BRIEF — Leaving out every picture, copy the lines of the data exactly, from the first through the line containing "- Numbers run".

RECORDED DATA —

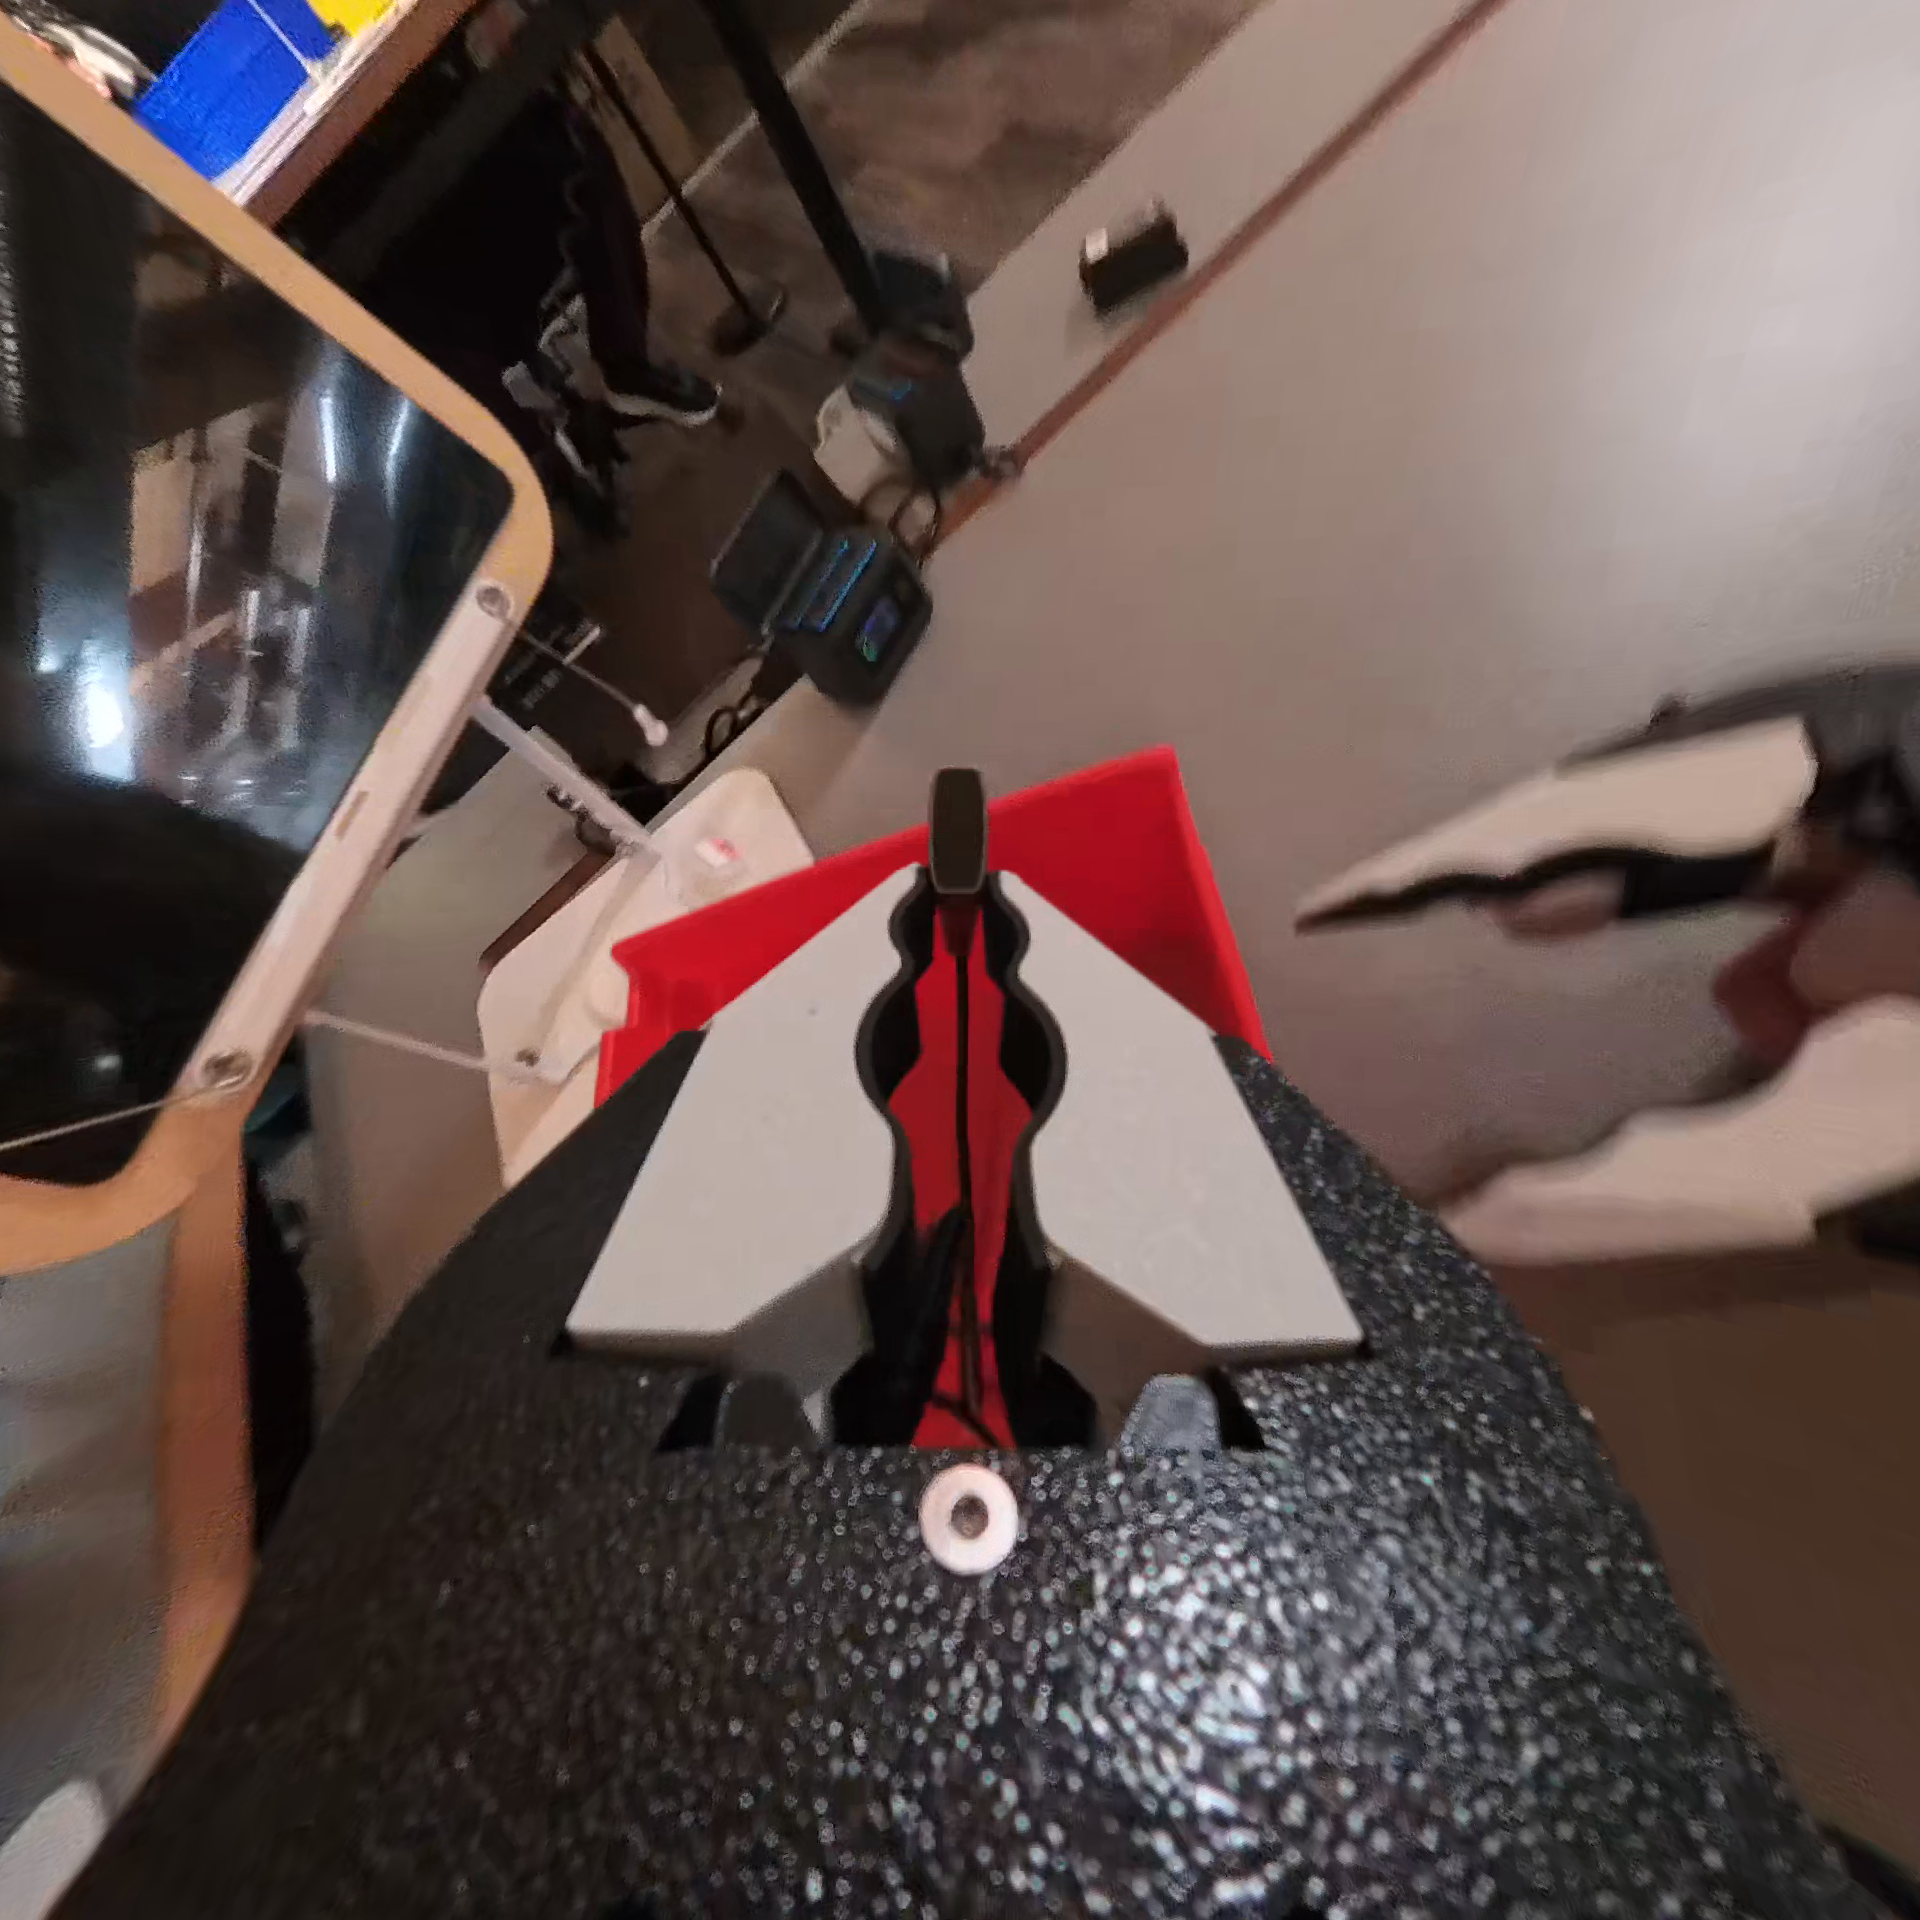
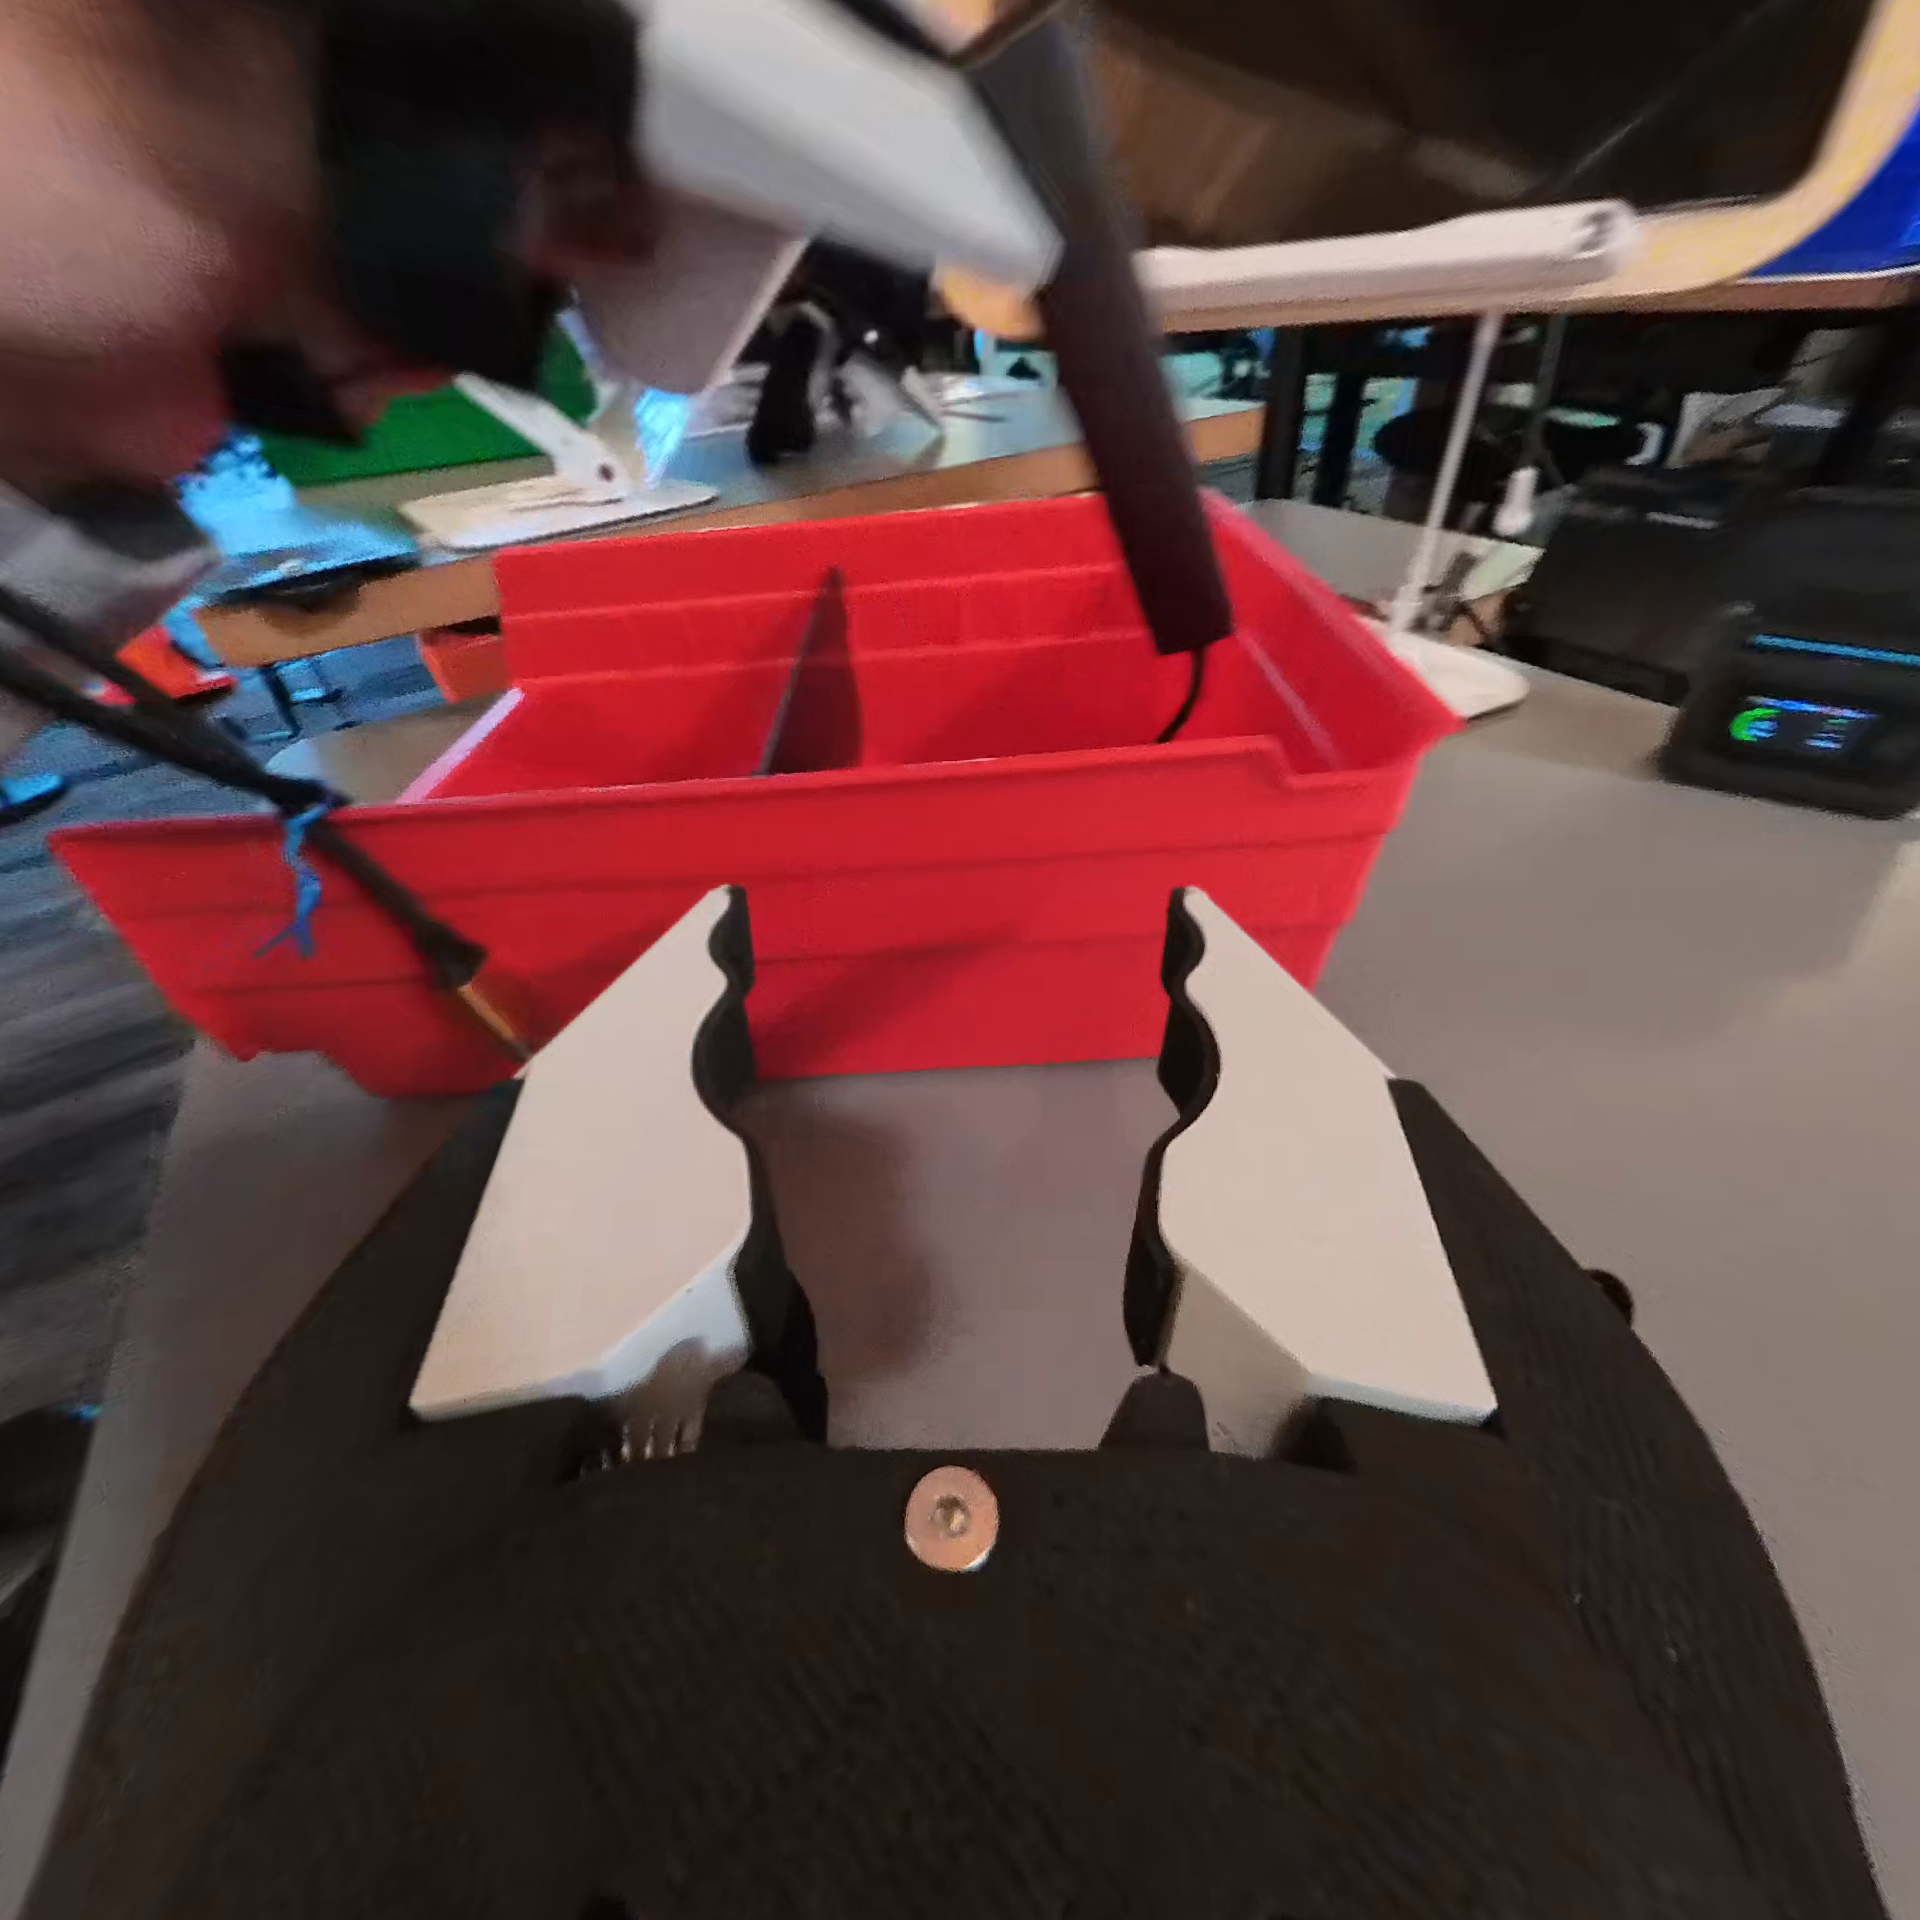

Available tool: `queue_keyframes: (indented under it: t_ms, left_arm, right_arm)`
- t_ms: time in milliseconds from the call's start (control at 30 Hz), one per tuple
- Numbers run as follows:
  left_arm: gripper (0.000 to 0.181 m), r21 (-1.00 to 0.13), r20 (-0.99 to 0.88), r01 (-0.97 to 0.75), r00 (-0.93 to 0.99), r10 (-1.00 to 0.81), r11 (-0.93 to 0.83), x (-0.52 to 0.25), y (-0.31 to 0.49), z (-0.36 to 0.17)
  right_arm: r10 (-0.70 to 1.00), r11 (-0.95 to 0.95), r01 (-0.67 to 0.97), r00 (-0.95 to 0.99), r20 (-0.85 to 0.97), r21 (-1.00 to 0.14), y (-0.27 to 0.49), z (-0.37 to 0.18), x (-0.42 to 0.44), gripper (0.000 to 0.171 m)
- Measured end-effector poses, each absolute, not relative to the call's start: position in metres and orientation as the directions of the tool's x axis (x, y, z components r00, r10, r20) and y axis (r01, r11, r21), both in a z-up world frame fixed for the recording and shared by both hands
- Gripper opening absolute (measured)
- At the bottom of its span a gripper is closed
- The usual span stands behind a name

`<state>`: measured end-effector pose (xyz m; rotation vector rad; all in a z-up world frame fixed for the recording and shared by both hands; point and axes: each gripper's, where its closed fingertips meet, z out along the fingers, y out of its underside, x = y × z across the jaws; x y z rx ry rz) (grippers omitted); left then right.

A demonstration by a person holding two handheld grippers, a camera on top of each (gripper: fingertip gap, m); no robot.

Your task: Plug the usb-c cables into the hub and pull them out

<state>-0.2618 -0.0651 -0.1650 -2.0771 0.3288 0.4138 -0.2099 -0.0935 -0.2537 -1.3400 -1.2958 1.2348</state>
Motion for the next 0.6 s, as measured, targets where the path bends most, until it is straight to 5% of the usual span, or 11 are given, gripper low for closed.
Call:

WORKED SOLUTION —
Available tool: `queue_keyframes: (indented under it: t_ms, left_arm, right_arm)`
- t_ms: time in milliseconds from the call's start (control at 30 Hz), one per tuple
- Numbers run as follows:

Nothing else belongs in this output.